TFX and ML Ops
Some notes on TFX and ML Ops.
ML Ops with Tensorflow
A production grade ML based system needs a number of components:
Serving infrastructure - provide inference services.
TF Serving allows you to run multiple models in one process or multiple versions of the same model. Uses REST and gRPC. Scales using K8s.
TFX
TFX - Tensorflow extended, a suite of components to tackle the entire ML pipeline.
TFX Component Architecture
Each component does a task.
e.g. examplegen ingests, trainer component trains the model etc.
Inputs and outputs of components are artifacts. The metadata store handles all artifacts across the lifetime of the product.
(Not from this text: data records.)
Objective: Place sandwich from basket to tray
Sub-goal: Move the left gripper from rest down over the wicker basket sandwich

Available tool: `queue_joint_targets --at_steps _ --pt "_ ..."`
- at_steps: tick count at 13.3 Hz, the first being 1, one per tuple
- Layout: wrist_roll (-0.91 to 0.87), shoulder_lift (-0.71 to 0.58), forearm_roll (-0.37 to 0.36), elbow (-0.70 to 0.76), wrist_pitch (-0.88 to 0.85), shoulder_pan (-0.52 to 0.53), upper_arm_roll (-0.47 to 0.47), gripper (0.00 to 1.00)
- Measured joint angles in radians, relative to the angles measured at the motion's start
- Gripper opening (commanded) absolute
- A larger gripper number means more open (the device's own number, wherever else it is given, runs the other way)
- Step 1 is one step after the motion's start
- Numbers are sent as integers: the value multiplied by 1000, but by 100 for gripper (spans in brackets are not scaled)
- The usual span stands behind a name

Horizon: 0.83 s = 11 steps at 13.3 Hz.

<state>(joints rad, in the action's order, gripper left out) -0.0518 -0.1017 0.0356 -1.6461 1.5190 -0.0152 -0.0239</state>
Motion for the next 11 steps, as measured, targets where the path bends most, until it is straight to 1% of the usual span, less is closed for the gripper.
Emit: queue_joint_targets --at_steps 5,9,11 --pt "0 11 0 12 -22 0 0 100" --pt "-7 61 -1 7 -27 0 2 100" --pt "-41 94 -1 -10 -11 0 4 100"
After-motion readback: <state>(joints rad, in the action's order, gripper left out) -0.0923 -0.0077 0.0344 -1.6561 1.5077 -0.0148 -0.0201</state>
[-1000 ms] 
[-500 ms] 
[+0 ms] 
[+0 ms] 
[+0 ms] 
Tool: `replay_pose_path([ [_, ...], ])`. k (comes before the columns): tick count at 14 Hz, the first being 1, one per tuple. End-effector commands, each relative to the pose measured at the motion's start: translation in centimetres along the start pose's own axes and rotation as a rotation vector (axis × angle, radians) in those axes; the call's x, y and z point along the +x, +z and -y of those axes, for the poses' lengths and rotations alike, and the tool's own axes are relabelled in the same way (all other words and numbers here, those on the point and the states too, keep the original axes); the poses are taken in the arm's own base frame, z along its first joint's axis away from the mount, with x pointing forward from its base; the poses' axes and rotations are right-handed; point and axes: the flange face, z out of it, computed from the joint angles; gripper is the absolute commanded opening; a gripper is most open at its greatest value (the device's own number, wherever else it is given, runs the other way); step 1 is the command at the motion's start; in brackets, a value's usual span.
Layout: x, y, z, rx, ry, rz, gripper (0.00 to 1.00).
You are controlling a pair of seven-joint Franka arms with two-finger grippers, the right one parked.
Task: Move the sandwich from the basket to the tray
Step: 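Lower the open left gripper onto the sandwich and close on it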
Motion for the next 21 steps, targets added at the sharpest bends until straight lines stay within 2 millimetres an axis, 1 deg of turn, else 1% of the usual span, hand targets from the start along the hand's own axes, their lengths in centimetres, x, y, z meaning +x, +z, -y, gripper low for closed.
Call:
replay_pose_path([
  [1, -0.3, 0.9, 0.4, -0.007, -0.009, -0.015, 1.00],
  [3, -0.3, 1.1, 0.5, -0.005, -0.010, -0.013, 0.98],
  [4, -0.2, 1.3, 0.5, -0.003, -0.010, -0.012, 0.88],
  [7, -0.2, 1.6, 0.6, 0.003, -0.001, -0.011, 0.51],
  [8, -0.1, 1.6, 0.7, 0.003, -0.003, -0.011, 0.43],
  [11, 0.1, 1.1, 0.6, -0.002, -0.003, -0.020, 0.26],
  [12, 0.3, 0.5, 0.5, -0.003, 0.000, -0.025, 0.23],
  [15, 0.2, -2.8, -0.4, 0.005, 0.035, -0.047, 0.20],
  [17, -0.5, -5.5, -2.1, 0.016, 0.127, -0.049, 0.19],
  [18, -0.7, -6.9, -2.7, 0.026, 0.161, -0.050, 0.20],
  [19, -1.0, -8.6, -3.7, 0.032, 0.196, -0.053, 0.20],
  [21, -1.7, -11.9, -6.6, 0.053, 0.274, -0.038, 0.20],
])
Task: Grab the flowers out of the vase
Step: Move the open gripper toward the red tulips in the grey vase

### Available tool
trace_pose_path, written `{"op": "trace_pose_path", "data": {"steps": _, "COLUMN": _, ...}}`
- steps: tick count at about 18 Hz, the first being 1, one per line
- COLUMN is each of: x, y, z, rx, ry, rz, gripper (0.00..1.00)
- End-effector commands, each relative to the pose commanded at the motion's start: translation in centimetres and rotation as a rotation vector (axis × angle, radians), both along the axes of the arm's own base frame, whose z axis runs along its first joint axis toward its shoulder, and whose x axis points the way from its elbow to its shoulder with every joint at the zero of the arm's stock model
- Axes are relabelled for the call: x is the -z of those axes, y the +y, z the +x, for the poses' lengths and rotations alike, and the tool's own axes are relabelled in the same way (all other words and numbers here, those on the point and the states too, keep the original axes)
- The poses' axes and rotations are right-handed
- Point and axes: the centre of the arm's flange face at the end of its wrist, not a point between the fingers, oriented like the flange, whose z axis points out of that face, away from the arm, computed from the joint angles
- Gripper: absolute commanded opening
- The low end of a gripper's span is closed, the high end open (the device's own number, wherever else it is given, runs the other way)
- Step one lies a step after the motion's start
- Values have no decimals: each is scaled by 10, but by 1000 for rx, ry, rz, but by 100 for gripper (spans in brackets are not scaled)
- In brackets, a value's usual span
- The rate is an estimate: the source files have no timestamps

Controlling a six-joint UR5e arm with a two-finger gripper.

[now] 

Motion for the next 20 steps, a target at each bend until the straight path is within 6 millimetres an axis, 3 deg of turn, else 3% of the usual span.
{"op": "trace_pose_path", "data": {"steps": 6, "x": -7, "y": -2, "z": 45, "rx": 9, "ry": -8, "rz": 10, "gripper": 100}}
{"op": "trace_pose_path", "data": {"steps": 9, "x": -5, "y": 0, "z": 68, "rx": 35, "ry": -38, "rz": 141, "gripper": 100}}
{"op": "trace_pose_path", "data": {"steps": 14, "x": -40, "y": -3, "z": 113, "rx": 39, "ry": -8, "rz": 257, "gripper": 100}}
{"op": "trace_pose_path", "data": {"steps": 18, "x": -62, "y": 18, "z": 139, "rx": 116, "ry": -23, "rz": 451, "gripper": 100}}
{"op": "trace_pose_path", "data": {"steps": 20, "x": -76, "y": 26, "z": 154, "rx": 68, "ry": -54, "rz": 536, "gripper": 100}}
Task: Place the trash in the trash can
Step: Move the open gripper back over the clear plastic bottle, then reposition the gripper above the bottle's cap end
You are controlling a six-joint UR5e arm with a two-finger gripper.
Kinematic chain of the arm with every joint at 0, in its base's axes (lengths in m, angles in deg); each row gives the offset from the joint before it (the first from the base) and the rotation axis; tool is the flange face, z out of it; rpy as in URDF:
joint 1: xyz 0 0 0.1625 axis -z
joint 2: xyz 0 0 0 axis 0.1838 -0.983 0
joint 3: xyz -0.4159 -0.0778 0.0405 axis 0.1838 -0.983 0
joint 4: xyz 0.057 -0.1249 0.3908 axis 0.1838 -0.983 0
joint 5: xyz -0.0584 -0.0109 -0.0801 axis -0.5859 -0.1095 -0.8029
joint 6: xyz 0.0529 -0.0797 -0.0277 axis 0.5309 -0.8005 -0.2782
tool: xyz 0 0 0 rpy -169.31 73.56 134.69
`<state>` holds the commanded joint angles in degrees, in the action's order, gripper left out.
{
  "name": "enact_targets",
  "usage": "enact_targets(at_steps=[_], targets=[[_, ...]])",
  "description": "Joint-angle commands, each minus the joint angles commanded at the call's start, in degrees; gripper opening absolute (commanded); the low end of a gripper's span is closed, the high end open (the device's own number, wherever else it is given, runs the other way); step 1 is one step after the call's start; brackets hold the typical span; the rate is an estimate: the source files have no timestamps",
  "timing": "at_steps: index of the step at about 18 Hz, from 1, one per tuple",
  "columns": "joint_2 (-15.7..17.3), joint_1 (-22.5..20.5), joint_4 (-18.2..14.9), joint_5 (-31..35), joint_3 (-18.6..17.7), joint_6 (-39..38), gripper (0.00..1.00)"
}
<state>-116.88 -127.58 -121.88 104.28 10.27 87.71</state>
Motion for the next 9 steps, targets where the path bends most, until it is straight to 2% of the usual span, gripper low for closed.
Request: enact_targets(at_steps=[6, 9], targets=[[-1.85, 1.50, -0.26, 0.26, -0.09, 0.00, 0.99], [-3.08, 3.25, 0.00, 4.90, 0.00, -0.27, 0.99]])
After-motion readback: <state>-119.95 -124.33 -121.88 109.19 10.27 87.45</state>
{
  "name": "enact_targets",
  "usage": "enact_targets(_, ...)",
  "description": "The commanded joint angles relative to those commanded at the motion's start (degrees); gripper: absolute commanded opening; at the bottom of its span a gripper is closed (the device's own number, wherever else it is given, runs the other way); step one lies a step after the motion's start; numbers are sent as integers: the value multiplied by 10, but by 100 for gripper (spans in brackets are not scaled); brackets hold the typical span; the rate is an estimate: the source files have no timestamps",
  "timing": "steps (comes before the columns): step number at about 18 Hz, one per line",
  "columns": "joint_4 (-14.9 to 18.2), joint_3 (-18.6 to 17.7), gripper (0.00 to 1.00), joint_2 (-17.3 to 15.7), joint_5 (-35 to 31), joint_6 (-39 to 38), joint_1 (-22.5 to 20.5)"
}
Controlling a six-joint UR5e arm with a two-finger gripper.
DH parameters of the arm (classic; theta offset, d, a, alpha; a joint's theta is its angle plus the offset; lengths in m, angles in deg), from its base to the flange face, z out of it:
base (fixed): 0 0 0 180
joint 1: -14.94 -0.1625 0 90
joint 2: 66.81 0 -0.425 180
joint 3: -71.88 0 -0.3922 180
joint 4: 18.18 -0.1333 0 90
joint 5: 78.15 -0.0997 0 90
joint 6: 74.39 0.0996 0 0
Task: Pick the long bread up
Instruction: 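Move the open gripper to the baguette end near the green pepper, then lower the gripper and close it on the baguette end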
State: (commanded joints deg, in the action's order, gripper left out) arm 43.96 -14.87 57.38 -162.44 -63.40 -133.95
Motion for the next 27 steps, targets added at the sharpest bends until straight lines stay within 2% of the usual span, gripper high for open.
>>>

Artifacts flow from upstream components to downstream ones through the metadata store.
TF Serving Architecture
A saved model is a Servable managed by the loader.
DynamicManager determines when to load the Servable.
You can create new Servables to offer non Tensorflow based models.
TF Serving Workflow
You can save a TF model from Python then launch a TF Serving process in a Docker container - you specify the model as an environment param.
Lessons in MLOps from Google
There is a 2020 article from Google called "Towards ML Engineering: A Brief History Of TensorFlow Extended (TFX)" (see Links and References section below) which offers us insight into how TFX developed and the various lessons Google learnt from deploying numerous production grade machine learning pipelines. It also discusses ML Engineering as a discipline and how it relates to Software Engineering.
We discovered early on from our endeavors to apply ML
in production that while ML algorithms are important,
they are usually insufficient in realizing the
successful application of ML in a product
Sybil
This was Google's first E2E ML platform. Provided a number of wide models, non linear transformations, customizable loss functions and regularization.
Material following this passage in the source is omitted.